19. The method according to claim 17 wherein the step of bleeding off accumulated gases at the discharge end of the jacket comprises periodically opening a valve located at the discharge end of the jacket; and
wherein the step of mounting the electrical motor and pump within the jacket comprises locating the intake of the pump downstream from the motor and upstream from the discharge end of the jacket, so that the step of drawing the liquid into the intake of the pump causes the liquid to flow past the electrical motor to the intake of the pump.
Description
BACKGROUND OF THE INVENTION

1. Field of the invention

This invention relates in general to pumps for injecting fluids into a well, and in particular to a multistage centrifugal pump.

2. Description of the Prior Art

In oil field applications, frequently, water must be pumped down an injection well.

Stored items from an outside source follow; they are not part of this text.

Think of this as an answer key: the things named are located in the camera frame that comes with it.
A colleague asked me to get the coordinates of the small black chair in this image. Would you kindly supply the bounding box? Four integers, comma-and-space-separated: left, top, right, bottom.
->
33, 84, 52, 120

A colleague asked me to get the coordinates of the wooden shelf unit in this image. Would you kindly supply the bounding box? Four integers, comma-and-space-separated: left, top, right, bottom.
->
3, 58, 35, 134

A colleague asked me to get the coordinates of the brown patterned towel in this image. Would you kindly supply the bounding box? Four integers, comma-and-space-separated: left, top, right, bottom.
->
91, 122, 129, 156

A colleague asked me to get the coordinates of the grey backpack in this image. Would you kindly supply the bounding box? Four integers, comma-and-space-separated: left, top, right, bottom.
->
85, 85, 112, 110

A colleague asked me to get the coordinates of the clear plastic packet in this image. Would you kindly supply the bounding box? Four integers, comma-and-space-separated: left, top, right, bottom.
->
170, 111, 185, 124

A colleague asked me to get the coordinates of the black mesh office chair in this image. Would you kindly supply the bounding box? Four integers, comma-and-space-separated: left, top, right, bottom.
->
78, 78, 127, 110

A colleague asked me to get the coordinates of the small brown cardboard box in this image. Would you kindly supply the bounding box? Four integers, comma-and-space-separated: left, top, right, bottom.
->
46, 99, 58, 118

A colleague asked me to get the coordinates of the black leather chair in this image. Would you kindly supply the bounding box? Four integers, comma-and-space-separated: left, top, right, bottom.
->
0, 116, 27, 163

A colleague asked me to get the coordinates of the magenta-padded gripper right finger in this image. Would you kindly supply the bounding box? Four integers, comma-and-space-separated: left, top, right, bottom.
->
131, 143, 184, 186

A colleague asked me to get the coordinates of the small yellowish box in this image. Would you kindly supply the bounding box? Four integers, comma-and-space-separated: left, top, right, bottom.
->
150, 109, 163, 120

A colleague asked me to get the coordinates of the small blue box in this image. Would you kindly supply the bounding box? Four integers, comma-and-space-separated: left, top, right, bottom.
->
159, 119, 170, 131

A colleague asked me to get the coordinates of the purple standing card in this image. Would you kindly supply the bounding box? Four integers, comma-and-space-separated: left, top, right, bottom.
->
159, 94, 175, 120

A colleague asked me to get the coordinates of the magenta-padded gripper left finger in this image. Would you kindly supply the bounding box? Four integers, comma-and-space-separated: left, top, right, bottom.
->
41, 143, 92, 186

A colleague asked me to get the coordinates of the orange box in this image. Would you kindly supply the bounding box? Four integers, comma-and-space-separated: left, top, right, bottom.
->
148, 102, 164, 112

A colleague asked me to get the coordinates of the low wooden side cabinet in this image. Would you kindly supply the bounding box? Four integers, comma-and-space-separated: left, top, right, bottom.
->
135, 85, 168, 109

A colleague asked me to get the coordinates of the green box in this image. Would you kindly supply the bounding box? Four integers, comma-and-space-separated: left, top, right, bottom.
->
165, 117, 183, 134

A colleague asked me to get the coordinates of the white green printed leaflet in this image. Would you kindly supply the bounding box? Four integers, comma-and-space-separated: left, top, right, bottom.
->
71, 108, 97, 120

This may occur for disposal or for maintaining or increasing reservoir pressure in enhanced recovery operations. Various types of pumps are employed at the surface for injecting the water into the well at a high flow rate.

In one prior art type, a multistage centrifugal pump will be mounted horizontally at the surface adjacent the well. The centrifugal pump is of a type that normally would be utilized in a vertical application within a well for pumping fluid from the well. When used as an injection pump, however, the prior art centrifugal pump is driven by a conventional electrical motor.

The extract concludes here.